|
Boost : |
From: Johan Råde (rade_at_[hidden])
Date: 2006-10-10 04:34:54
John Maddock wrote:
> Johan Råde wrote:
>> Many of these functions have also been
>> implemented by John Maddock.
>> The difference is that my implementation
>> is optimized for speed.
>>
>> Here are some timing numbers on VC 7.1:
>
>> The times are in clock cycles for a single call,
>> based on an average of 10,000,000 calls
>> with random input.
>
> I think the timings for my latest code should be a bit better than that as
> I've started forwarding to native versions where applicable.
>
> Even so, I think this is a good idea and worth persuing. Unfortunately I
> don't think your code is as portable as you think it is: I'm attaching below
> some failed test runs of your code with Intel (Win32 and Linux), HP aCC and
> g++ (HP-UX). The difficulty is that once you crank up the optimisation
> levels, code like this tends to break, and since it's reason-for-existance
> is to improve performance, that's a problem :-(
>
> I have some specific comments on the code:
>
> 1) I'm a bit uneasy about the #undef's of the std macros: let's say a user
> includes this header indirectly (because it's used by another Boost header,
> say my math stuff), they might be a bit miffed if the the macros they were
> expecting to be defined have been undef'ed like this.
>
You are obviously right.
> 2) I'm a little surprised at seeing memcpy used to shift 4 bytes, given the
> slightly-hairy nature of what you're doing here, I don't think a
> reinterpret_cast to uint32 is unreasonable in comparison. But that's just
> my opinion :-)
Sometimes I shift by 6 bytes.
For simplicity I handle all the shifts the same way.

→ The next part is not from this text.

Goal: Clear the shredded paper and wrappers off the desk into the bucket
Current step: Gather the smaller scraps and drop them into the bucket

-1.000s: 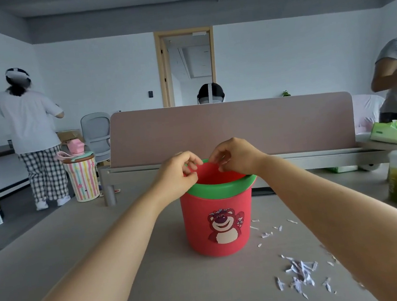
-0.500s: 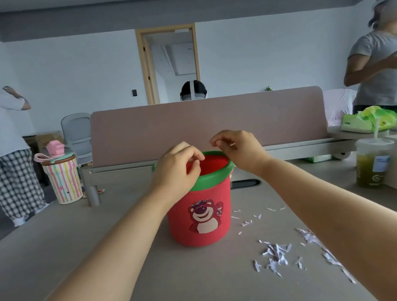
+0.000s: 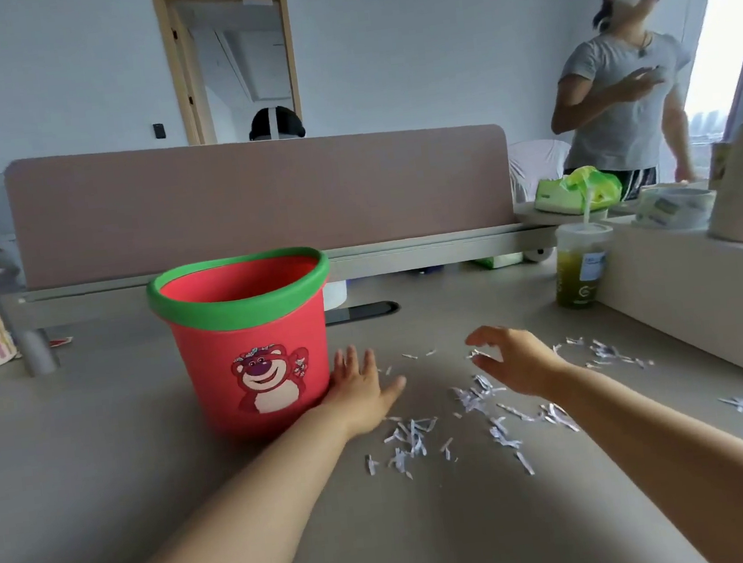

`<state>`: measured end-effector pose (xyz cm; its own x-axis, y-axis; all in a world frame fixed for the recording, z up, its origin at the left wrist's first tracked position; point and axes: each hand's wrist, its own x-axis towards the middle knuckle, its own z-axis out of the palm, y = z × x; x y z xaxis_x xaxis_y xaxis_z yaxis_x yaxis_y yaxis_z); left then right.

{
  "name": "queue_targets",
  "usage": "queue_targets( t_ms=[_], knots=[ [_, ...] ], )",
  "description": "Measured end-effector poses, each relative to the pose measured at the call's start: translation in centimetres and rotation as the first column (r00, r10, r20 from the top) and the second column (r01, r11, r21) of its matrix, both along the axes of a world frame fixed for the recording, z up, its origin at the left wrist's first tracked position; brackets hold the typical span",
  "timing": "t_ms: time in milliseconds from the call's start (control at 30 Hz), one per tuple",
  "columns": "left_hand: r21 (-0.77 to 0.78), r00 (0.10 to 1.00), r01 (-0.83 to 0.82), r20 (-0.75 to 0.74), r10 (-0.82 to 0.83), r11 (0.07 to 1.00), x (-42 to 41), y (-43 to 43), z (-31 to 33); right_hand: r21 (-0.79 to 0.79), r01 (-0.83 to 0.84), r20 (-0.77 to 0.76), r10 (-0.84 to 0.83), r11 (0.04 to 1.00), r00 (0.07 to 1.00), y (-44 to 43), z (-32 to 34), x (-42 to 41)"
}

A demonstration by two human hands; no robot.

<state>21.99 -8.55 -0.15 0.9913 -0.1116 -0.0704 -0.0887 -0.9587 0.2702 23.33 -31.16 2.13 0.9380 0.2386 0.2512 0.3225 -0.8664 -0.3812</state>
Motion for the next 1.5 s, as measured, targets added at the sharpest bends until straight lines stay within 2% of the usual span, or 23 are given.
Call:
queue_targets(
  t_ms=[133, 333, 400, 533, 633, 667, 700, 767, 833, 933, 1033, 1133, 1300, 1400, 1500],
  knots=[
    [-0.008, 0.992, -0.117, 0.042, 0.118, 0.993, 2.2, 0.4, -0.4, -0.028, 0.002, 0.030, -0.001, 1.000, 1.000, -1.1, -0.9, 1.2],
    [0.070, 0.956, -0.284, -0.054, 0.288, 0.956, 4.3, 1.5, 0.1, -0.037, -0.020, 0.023, 0.021, 0.999, 1.000, -0.7, -1.2, 2.8],
    [0.099, 0.978, -0.195, -0.057, 0.201, 0.976, 4.4, 0.7, 0.2, -0.023, -0.020, 0.012, 0.020, 1.000, 1.000, -0.8, -1.3, 3.1],
    [0.043, 0.989, 0.133, -0.072, -0.129, 0.990, 3.2, -1.8, -0.1, -0.008, -0.006, 0.006, 0.006, 1.000, 1.000, -1.3, -1.6, 2.9],
    [-0.177, 0.954, 0.259, -0.106, -0.280, 0.949, 2.4, -2.5, -0.2, -0.003, 0.025, -0.011, -0.025, 1.000, 1.000, -2.3, -1.7, 2.6],
    [-0.221, 0.955, 0.265, -0.074, -0.287, 0.938, 2.4, -2.3, -0.2, -0.017, 0.055, -0.007, -0.055, 0.998, 0.998, -3.0, -1.7, 2.5],
    [-0.200, 0.962, 0.261, -0.022, -0.270, 0.944, 2.8, -2.1, -0.1, -0.041, 0.108, 0.013, -0.108, 0.993, 0.994, -3.8, -1.7, 2.5],
    [-0.056, 0.978, 0.208, 0.044, -0.206, 0.977, 3.9, -1.6, -0.1, -0.114, 0.278, 0.103, -0.267, 0.954, 0.958, -5.8, -1.8, 2.2],
    [0.013, 0.987, 0.158, 0.000, -0.158, 0.987, 5.0, -1.9, 0.0, -0.201, 0.421, 0.149, -0.397, 0.885, 0.906, -8.0, -2.2, 2.1],
    [0.055, 0.977, 0.207, -0.066, -0.203, 0.977, 6.1, -3.9, -0.5, -0.227, 0.518, -0.042, -0.539, 0.825, 0.841, -11.2, -3.1, 2.1],
    [0.107, 0.966, 0.258, -0.037, -0.255, 0.960, 6.9, -5.0, -1.0, -0.222, 0.567, -0.226, -0.608, 0.793, 0.761, -13.1, -3.4, 2.8],
    [0.096, 0.954, 0.298, -0.024, -0.297, 0.950, 6.9, -4.7, -1.2, -0.217, 0.483, -0.263, -0.527, 0.848, 0.808, -12.5, -3.5, 4.1],
    [0.102, 0.943, 0.333, -0.006, -0.334, 0.938, 6.6, -4.7, -1.0, -0.282, 0.165, -0.245, -0.237, 0.945, 0.940, -8.6, -3.3, 5.6],
    [0.072, 0.927, 0.373, 0.006, -0.374, 0.925, 6.3, -4.8, -0.8, -0.258, -0.020, -0.287, -0.057, 0.966, 0.956, -6.4, -3.2, 4.8],
    [0.007, 0.910, 0.414, 0.020, -0.414, 0.910, 6.0, -4.8, -1.2, -0.168, -0.120, -0.314, 0.063, 0.978, 0.947, -4.8, -3.2, 3.2]
  ],
)
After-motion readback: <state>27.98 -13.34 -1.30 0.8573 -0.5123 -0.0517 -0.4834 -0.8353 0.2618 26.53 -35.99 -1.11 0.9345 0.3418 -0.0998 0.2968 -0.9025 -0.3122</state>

When we get the stuff to work, we could optimize the 4 byte case.
> 3) With respect to the #error Unknown endianness, perhaps we can forward to
> a slower-but safer alternative in this case?
The code should be like this:
#include <boost/detail/endian.hpp>
...
#if defined BOOST_BIG_ENDIAN
...
#elif defined BOOST_LITTLE_ENDIAN
...
#elif defined BOOST_PDP_ENDIAN
# error PDP-endian platforms are not supported
#else
# error This can not happen
#endif
> 4) I'm fairly sure the declarations:
>
> template<> const boost::uint32_t mask<float>::exponent = 0x7f800000;
> template<> const boost::uint32_t mask<double>::exponent = 0x7ff00000;
> template<> const boost::uint32_t mask<long double>::exponent
>
> will cause ODR violations / linker errors when the header is used from
> multiple TU's.
You may be right.
> 5) isinf needs to handle the situation where T doesn't have infinities, or
> perhaps even doesn't have / can't have numeric_limits support (NTL::RR for
> example).
This is news to me. I don't know enough about this problem to have an
informed opinion.
> 6) Does the implementaton of isnan:
>
> template<class T> bool isnan(T x)
> {
> return !(x <= std::numeric_limits<T>::infinity());
> }
>
> work for negative NaN's ? I'm thinking of compilers that perform
> non-standard-IEEE comparisons using faster comparisons of bit-patterns
> rather than fully-unordered NaN's.
There are all sorts of problems with the current isnan implementation.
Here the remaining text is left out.